Data Warehousing 2.0 and SQL Server: Architecture and Vision
SQL Server Technical Article
Writer: W.H. Inmon
Published: October 2009
Applies to: SQL Server 2008 R2
Summary: Architecture and data warehousing are not static. From the first notion of a data warehouse to a full-blown analytical processing architecture that includes data marts, ETL, near line storage, exploration warehouses, and other constructs, data warehousing and its associated architecture continue to evolve. In 2008, the book on the latest evolution of data warehousing appeared – DW 2.0: The Architecture for the Next Generation of Data Warehousing (Morgan Kaufman). In that book the general architecture for data warehousing in its highest evolved form appeared.
Architecture and data warehousing are not static. From the first notion of a data warehouse to a full-blown analytical processing architecture that includes data marts, ETL, near line storage, exploration warehouses, and other constructs, data warehousing and its associated architecture continue to evolve. In 2008, the book on the latest evolution of data warehousing appeared – DW 2.0: The Architecture for the Next Generation of Data Warehousing (Morgan Kaufman). In that book the general architecture for data warehousing in its highest evolved form appeared.

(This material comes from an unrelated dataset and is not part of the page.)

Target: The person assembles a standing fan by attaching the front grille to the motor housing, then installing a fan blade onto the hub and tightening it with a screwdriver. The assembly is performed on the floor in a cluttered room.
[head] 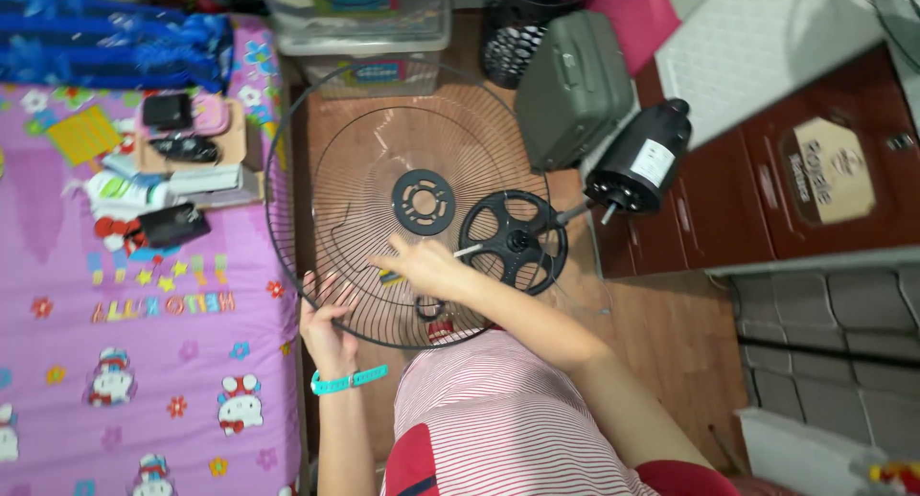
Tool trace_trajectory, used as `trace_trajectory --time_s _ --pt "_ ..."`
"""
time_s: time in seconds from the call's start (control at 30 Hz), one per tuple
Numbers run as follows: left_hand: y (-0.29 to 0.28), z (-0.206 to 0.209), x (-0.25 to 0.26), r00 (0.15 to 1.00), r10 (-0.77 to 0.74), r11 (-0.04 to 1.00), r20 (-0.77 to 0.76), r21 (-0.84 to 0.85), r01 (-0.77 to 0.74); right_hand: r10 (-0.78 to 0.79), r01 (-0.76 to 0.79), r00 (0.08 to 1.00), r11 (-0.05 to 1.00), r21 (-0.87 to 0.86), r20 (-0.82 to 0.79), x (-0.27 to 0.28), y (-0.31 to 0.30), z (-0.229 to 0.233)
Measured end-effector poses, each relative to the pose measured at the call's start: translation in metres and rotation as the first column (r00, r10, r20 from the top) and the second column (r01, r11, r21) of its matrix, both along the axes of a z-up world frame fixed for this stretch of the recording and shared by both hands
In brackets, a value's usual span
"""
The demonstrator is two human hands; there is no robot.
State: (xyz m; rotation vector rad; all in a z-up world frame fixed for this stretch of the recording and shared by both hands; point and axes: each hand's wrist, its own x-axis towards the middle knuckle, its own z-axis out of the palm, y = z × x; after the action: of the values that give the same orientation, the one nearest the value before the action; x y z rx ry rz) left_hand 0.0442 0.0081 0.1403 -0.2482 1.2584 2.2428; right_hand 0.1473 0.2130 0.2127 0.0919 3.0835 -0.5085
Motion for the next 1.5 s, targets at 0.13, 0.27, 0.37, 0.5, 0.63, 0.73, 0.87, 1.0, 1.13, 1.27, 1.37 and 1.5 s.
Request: trace_trajectory --time_s 0.13,0.27,0.37,0.5,0.63,0.73,0.87,1.0,1.13,1.27,1.37,1.5 --pt "0.001 -0.007 -0.012 0.998 -0.06 0.998 0.009 -0.023 0.06 -0.129 0.139 0.966 0.99 -0.026 0.224 0.029 -0.021 -0.005" --pt "0.002 -0.013 -0.024 0.991 -0.135 0.991 0.001 -0.02 0.135 -0.37 0.385 0.898 0.923 -0.016 0.239 0.06 -0.017 -0.005" --pt "0.001 -0.017 -0.032 0.984 -0.177 0.984 -0.007 -0.005 0.177 -0.573 0.584 0.777 0.81 0.041 0.259 0.081 0.01 -0.002" --pt "-0.001 -0.018 -0.042 0.973 -0.23 0.973 -0.019 0.021 0.231 -0.74 0.741 0.619 0.662 0.117 0.262 0.115 0.05 -0.002" --pt "-0.005 -0.017 -0.045 0.966 -0.258 0.963 -0.015 0.081 0.258 -0.789 0.782 0.582 0.609 0.128 0.196 0.14 0.062 -0.019" --pt "-0.007 -0.017 -0.048 0.962 -0.274 0.957 -0.014 0.097 0.274 -0.797 0.79 0.571 0.598 0.133 0.195 0.154 0.063 -0.037" --pt "-0.018 -0.021 -0.054 0.957 -0.286 0.954 -0.042 0.084 0.289 -0.783 0.769 0.605 0.622 0.147 0.146 0.165 0.068 -0.047" --pt "-0.037 -0.038 -0.056 0.961 -0.254 0.961 -0.108 0.088 0.264 -0.719 0.718 0.693 0.695 0.033 0.061 0.175 0.062 -0.013" --pt "-0.054 -0.063 -0.068 0.954 -0.281 0.938 -0.103 0.18 0.296 -0.686 0.661 0.7 0.727 -0.185 -0.197 0.214 0.062 0.064" --pt "-0.058 -0.078 -0.079 0.951 -0.279 0.931 -0.134 0.205 0.302 -0.888 0.772 0.355 0.454 -0.445 -0.292 0.297 0.086 0.139" --pt "-0.055 -0.079 -0.072 0.963 -0.243 0.915 -0.12 0.302 0.268 -0.867 0.888 0.105 0.302 -0.347 -0.488 0.371 0.133 0.165" --pt "-0.046 -0.075 -0.053 0.982 -0.173 0.852 -0.072 0.489 0.186 -0.736 0.98 0.178 0.193 0.049 -0.653 0.469 0.221 0.17"
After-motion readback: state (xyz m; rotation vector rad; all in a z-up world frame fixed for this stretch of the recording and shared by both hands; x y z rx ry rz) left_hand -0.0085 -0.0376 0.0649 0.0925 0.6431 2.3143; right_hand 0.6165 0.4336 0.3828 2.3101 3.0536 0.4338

Figure 1: Diagram of the granular data found in DW 2.0
Among other things, DW 2.0 recognizes the life cycle of data within the data warehouse, recognizes the need for including textual data in the data warehouse, and recognizes that metadata is an essential component of the data warehouse environment. Along the way, DW 2.0 recognizes that data warehouses attract large amounts of data, store that data over a lengthy period of time, support a wide variety of processing, and finally – data warehouses can become very costly if you choose to make design and infrastructure decisions that are expensive.
SQL Server in Evolution
While architecture has been evolving, so Microsoft® SQL Server® has also been evolving. From the humble origins as a database that served small amounts of data on a personal computer with very basic functions, SQL Server now is prepared to serve as a database foundation for mid-size and very large amounts of data for data warehousing.
It is said that to increase the capacity or performance of a system that tuning the system can get up to a 10% improvement. But to get an order or two magnitude of performance and capacity improvement, a change in architecture of the system is required. And indeed that is what SQL Server has undergone – a fundamental change in architecture from the early days of SQL Server.

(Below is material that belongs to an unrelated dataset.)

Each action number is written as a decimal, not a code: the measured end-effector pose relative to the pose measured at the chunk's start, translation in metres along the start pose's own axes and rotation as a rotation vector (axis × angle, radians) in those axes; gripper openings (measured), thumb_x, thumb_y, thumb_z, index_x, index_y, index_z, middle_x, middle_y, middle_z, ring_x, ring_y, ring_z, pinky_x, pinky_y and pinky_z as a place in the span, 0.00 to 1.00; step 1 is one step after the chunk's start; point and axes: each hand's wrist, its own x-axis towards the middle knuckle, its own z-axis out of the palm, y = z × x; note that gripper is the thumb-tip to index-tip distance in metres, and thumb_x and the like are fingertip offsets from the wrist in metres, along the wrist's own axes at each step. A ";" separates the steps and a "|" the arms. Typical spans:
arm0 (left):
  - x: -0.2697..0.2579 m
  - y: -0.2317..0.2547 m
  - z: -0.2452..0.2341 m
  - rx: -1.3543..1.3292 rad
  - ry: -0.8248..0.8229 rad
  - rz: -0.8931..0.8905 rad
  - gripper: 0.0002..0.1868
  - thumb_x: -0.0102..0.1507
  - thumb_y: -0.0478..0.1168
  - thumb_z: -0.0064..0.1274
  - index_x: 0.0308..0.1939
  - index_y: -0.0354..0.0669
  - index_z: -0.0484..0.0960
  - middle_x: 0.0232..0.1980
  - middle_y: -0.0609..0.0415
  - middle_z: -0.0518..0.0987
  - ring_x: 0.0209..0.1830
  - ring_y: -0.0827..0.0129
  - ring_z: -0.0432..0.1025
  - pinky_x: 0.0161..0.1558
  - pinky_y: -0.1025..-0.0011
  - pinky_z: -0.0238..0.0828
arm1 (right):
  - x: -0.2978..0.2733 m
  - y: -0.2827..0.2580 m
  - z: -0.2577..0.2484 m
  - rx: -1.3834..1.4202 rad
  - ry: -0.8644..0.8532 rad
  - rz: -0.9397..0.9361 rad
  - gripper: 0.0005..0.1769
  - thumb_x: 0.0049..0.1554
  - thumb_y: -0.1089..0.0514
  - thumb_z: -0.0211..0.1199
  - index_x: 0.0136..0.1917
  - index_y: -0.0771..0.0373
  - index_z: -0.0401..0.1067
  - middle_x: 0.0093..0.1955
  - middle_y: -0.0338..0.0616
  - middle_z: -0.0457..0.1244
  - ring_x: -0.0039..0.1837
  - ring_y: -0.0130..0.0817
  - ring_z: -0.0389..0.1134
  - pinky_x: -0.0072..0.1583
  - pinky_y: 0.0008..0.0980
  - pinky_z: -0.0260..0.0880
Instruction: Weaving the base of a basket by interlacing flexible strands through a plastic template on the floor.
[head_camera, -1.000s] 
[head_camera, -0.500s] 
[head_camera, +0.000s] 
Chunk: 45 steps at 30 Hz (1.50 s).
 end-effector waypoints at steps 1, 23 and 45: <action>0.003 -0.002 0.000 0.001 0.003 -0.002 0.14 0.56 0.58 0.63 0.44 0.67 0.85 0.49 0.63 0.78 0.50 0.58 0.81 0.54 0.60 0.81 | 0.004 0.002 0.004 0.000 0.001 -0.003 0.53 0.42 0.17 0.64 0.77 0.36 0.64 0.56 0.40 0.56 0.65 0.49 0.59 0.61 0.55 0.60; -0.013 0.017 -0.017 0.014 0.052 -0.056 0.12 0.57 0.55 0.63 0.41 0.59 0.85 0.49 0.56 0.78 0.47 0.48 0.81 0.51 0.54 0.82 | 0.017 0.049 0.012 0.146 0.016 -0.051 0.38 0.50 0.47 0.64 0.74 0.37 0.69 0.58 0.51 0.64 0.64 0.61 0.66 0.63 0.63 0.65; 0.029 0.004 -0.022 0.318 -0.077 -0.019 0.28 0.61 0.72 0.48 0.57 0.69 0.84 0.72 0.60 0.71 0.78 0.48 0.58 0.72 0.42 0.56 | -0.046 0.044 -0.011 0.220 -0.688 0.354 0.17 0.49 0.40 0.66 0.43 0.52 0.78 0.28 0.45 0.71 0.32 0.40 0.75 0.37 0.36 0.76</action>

Just as data warehouse and architecture has evolved, so SQL Server has also been evolving. And whether by chance or by design, SQL Server has turned into the preferred technology platform for the most advanced form of data warehouse architecture – DW 2.0.
This means that SQL Server has advanced mightily up the evolutionary curve for serving the data warehouse community as the database foundation for large and sophisticated data warehouses. No longer is SQL Server limited to small amounts of data and personal computers. With the architectural enhancements of SQL Server it is ready to become the infrastructure of choice when implementing advanced data warehouse and analytical architectures such as DW 2.0.
Aspects of DW 2.0
There are many aspects to the DW 2.0 architecture. Not all of them can be addressed in the space of this white paper. However, some of the more profound and more important aspects of DW 2.0 will be discussed in the context of SQL Server.
Basic Access of Data
For years the preferred storage medium for data has been disk storage. Disk storage appeared at the time that online transaction processing was first being done. In fact, in many ways it was the advent of disk storage that allowed online transaction processing to become a reality. The way that online transaction processing enables access of data for transaction processing is to access online storage randomly. To this end data is loaded onto disk storage either by hashing the data as it is placed on storage or by the creation of an index (or both). In accessing data for online transactions, a random and rapid access of small amounts of data is required.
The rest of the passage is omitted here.